Paraquat (PQ), a broad-spectrum herbicide, can cause lung injury in humans and animals. An early feature of PQ toxicity is the influx of inflammatory cells, releasing proteolytic enzymes and oxygen free radicals, which can destroy the lung epithelium and result in pulmonary fibrosis. Therefore, suppressing early lung injury before the development of irrevers- ible fibrosis would be an appropriate therapeutic goal. Venkatesan showed that curcumin confers remarkable protection against PQ-induced lung injury (120). A single intraperitoneal injection of PQ (50 mg/kg) significantly

increased the levels of protein, ACE, alkaline phosphatase, N-acetyl-h- D - glucosaminidase (NAG), TBARS, and neutrophils in the BALF, while it decreased GSH levels. In PQ-treated rats BAL cells, TBARS concentration was increased with a simultaneous decrease in glutathione content.
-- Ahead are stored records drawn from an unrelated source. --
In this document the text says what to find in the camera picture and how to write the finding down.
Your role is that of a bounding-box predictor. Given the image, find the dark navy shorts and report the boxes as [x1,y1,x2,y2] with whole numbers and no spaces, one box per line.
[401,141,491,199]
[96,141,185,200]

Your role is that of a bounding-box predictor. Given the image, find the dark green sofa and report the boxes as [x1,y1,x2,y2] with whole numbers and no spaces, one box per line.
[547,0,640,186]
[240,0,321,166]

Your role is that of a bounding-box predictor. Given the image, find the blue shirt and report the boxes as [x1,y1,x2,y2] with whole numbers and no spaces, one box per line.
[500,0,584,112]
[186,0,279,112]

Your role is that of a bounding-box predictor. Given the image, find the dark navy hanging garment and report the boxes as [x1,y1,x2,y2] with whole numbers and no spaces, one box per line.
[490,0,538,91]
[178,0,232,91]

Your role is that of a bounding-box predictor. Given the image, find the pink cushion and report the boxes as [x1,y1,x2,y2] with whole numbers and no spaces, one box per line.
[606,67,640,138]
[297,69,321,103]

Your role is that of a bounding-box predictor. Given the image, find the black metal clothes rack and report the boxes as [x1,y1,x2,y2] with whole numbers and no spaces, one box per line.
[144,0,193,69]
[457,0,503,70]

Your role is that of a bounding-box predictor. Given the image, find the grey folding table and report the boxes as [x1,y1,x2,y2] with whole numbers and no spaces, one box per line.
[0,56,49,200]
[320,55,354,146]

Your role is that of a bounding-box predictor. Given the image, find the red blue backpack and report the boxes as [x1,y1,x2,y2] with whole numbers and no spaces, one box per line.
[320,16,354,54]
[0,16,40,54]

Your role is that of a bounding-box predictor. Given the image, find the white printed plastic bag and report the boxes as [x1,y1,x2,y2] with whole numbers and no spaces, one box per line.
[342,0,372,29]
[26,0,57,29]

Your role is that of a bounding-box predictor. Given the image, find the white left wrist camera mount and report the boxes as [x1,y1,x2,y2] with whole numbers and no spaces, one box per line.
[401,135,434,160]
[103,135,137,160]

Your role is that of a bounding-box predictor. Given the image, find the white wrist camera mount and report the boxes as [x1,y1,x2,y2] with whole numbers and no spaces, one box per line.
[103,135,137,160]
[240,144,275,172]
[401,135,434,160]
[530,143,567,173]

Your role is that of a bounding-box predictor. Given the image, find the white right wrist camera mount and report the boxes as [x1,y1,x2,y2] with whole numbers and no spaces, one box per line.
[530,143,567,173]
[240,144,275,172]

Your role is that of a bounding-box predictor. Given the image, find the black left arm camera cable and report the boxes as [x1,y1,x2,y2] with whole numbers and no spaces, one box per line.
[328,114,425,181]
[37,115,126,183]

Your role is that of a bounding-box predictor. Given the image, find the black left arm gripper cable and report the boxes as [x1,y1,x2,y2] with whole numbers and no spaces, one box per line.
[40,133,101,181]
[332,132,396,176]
In addition, the data demonstrated that PQ caused a decrease in ACE and glutathione levels and an increase in levels of TBARS and myeloperoxidase activity in the lung. Interestingly, curcumin prevented the general toxicity and mortality induced by PQ and blocked the rise in BALF protein, ACE, alkaline phophatase, N-acetyl glucosaminidase, TBARS, and neutrophils. Similarly, curcumin prevented the rise in TBARS content in both BAL cell and lung tissue and MPO activity of the lung. In addition, PQ induced reduction in lung ACE, and BAL cell and lung glutathione levels were abolished by curcumin treatment. These findings indicate that curcumin has important therapeutic implications in facilitating the early suppression of PQ lung injury.